As output, give the exact lines from the one containing "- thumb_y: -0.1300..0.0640" through the end of the listing below, both included, without the pictures.
━━━━
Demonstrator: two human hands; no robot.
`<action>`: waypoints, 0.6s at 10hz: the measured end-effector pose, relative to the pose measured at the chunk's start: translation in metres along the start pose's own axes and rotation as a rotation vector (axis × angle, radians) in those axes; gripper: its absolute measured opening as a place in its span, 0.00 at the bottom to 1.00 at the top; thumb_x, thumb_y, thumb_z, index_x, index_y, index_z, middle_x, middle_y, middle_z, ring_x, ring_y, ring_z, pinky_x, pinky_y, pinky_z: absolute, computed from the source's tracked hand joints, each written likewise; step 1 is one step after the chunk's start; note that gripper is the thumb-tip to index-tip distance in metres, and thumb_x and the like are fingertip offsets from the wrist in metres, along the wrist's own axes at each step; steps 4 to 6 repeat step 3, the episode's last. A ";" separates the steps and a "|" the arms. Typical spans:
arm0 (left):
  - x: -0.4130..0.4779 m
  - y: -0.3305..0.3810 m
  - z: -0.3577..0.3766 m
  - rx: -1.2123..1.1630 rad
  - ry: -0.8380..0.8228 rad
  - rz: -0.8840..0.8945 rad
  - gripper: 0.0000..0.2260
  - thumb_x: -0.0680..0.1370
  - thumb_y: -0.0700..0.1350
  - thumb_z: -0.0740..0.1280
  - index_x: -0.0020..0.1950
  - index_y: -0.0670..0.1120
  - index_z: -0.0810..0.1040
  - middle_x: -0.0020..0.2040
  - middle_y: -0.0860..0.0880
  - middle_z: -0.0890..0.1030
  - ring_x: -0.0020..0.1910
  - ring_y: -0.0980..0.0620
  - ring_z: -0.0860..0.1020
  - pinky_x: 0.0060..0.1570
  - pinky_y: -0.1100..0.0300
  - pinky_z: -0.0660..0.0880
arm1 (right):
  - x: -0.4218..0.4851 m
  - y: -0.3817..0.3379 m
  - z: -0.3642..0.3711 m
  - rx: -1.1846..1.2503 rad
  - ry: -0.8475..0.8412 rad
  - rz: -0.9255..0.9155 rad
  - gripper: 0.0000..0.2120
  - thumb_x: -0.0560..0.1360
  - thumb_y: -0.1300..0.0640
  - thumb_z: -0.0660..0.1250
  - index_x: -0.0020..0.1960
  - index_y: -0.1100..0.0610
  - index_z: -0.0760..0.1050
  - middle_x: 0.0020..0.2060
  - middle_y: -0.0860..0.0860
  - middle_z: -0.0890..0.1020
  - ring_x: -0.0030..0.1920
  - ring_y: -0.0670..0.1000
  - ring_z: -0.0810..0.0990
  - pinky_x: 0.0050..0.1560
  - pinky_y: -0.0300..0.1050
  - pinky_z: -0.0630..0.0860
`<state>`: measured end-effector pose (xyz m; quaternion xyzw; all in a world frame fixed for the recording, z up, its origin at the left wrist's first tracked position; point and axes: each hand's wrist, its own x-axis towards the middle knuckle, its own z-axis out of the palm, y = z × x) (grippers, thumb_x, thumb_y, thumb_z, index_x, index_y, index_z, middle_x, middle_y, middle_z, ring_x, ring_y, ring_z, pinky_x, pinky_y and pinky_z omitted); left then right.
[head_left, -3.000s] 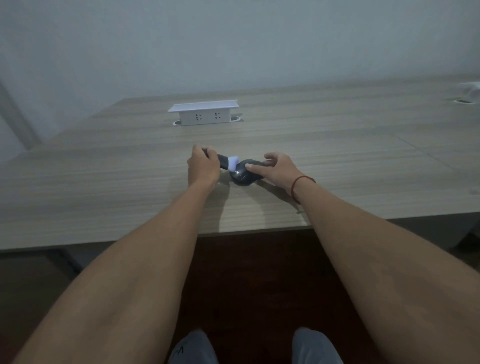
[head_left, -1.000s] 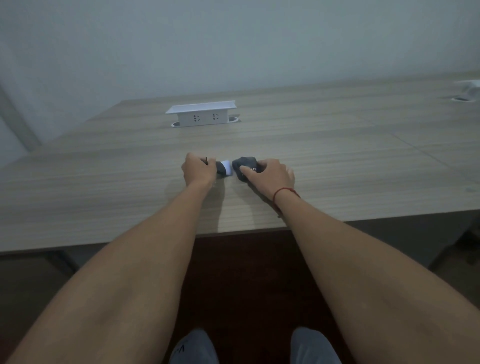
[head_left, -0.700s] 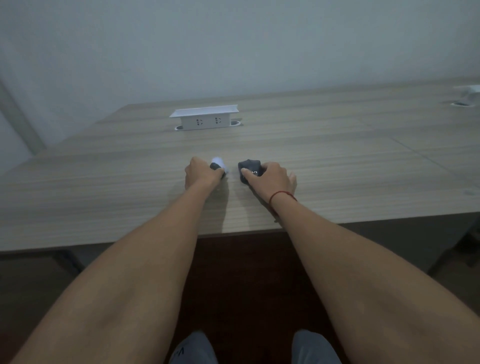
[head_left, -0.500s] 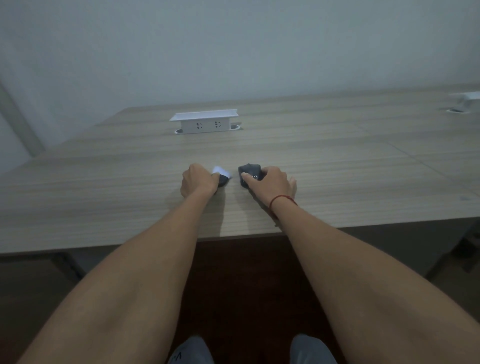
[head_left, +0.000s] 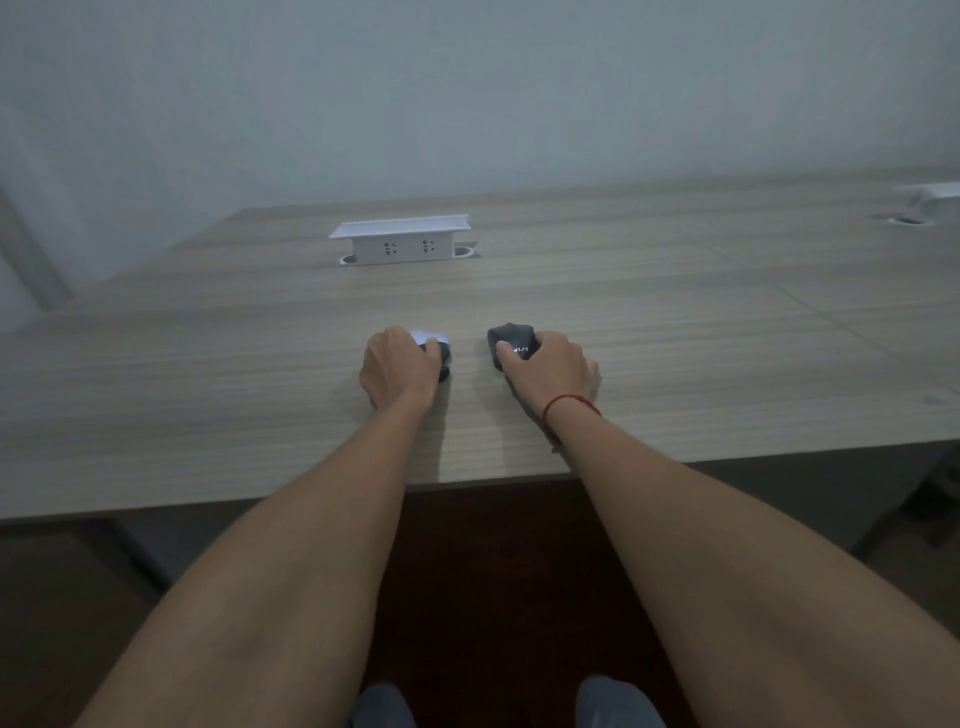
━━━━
Response
  - thumb_y: -0.1300..0.0640
  - thumb_z: -0.0660..0.1250
  - index_x: -0.0020..0.1960
  - index_y: -0.1100..0.0610
  - index_z: -0.0760..0.1050
  - middle_x: 0.0020..0.2060
  - middle_y: -0.0860..0.0860
  - middle_z: -0.0890..0.1020
  - ring_x: -0.0030..0.1920
  - ring_y: -0.0670..0.1000
  - ring_z: -0.0810..0.0990
  - pinky_x: 0.0050..0.1560
  - pinky_y: -0.0300..0.1050
  - pinky_z: -0.0630..0.0860
`<state>`: measured end-effector pose (xyz m; quaternion xyzw; all in a world frame fixed for the recording, z up, its origin at the left wrist's first tracked position; point and axes: each hand's wrist, its own x-axis towards the middle knuckle, its own z-axis out of the palm, y = z × x) (grippers, thumb_x, thumb_y, thumb_z, index_x, index_y, index_z, middle_x, middle_y, middle_z, ring_x, ring_y, ring_z, pinky_x, pinky_y and pinky_z omitted); left then right.
[head_left, -3.000s] 
[head_left, -1.000s] 
[head_left, -0.700s] 
[head_left, -0.500s] 
[head_left, +0.000s] 

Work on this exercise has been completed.